Task item - Set down the material exactly, keeping every line whole.

Source material -
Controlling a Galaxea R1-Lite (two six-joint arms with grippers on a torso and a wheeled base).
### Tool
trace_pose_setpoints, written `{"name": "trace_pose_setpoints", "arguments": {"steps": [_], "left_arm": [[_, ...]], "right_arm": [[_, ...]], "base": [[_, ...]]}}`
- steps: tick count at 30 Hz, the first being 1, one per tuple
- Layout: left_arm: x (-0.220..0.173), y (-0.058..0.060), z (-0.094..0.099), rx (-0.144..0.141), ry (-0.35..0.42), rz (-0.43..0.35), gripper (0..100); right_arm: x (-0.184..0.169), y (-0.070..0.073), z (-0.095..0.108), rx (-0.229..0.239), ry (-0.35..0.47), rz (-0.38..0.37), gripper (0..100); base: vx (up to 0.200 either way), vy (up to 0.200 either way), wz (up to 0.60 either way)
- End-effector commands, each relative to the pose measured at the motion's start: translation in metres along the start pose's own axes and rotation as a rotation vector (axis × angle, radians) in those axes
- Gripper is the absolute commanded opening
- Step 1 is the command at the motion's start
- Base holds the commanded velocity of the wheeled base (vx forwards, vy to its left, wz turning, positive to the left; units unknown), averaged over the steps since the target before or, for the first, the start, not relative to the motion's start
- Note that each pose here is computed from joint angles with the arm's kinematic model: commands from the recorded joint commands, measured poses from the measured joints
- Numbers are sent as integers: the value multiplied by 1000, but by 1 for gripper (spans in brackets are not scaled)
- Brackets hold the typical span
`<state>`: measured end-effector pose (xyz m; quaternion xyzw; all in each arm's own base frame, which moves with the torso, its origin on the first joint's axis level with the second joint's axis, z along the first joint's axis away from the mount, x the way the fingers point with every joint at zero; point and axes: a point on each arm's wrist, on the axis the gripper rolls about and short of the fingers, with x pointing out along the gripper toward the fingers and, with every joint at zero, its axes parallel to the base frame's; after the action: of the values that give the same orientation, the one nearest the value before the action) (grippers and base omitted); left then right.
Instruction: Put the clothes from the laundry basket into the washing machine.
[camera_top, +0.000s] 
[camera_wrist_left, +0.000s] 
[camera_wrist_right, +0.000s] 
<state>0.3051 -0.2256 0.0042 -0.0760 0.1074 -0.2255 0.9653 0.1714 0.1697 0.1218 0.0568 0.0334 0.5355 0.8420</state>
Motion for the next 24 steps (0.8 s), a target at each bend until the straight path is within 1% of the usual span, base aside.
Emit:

Output for this task -
Controlling a Galaxea R1-Lite (two six-joint arms with grippers on a torso and a wheeled base).
### Tool
trace_pose_setpoints, written `{"name": "trace_pose_setpoints", "arguments": {"steps": [_], "left_arm": [[_, ...]], "right_arm": [[_, ...]], "base": [[_, ...]]}}`
- steps: tick count at 30 Hz, the first being 1, one per tuple
- Layout: left_arm: x (-0.220..0.173), y (-0.058..0.060), z (-0.094..0.099), rx (-0.144..0.141), ry (-0.35..0.42), rz (-0.43..0.35), gripper (0..100); right_arm: x (-0.184..0.169), y (-0.070..0.073), z (-0.095..0.108), rx (-0.229..0.239), ry (-0.35..0.47), rz (-0.38..0.37), gripper (0..100); base: vx (up to 0.200 either way), vy (up to 0.200 either way), wz (up to 0.60 either way)
- End-effector commands, each relative to the pose measured at the motion's start: translation in metres along the start pose's own axes and rotation as a rotation vector (axis × angle, radians) in those axes
- Gripper is the absolute commanded opening
- Step 1 is the command at the motion's start
- Base holds the commanded velocity of the wheeled base (vx forwards, vy to its left, wz turning, positive to the left; units unknown), averaged over the steps since the target before or, for the first, the start, not relative to the motion's start
- Note that each pose here is computed from joint angles with the arm's kinematic model: commands from the recorded joint commands, measured poses from the measured joints
- Numbers are sent as integers: the value multiplied by 1000, but by 1 for gripper (spans in brackets are not scaled)
- Brackets hold the typical span
`<state>`: measured end-effector pose (xyz m; quaternion xyzw; all in each arm's own base frame, which moves with the torso, its origin on the first joint's axis level with the second joint's axis, z along the first joint's axis away from the mount, x the way the fingers point with every joint at zero; point and axes: a point on each arm's wrist, on the axis the gripper rolls about and short of the fingers, with x pointing out along the gripper toward the fingers and, with every joint at zero, its axes parallel to the base frame's; after the action: of the values that give the same orientation, the one nearest the value before the action) (grippers and base omitted); left then right.
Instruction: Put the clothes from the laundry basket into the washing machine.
[camera_top, +0.000s] 
[camera_wrist_left, +0.000s] 
[camera_wrist_right, +0.000s] 
<state>0.3051 -0.2256 0.0042 -0.0760 0.1074 -0.2255 0.9653 0.1714 0.1697 0.1218 0.0568 0.0334 0.5355 0.8420</state>
Motion for the next 24 steps (0.8 s), a target at each bend until the straight path is within 1% of the usual span, base aside.
Emit:

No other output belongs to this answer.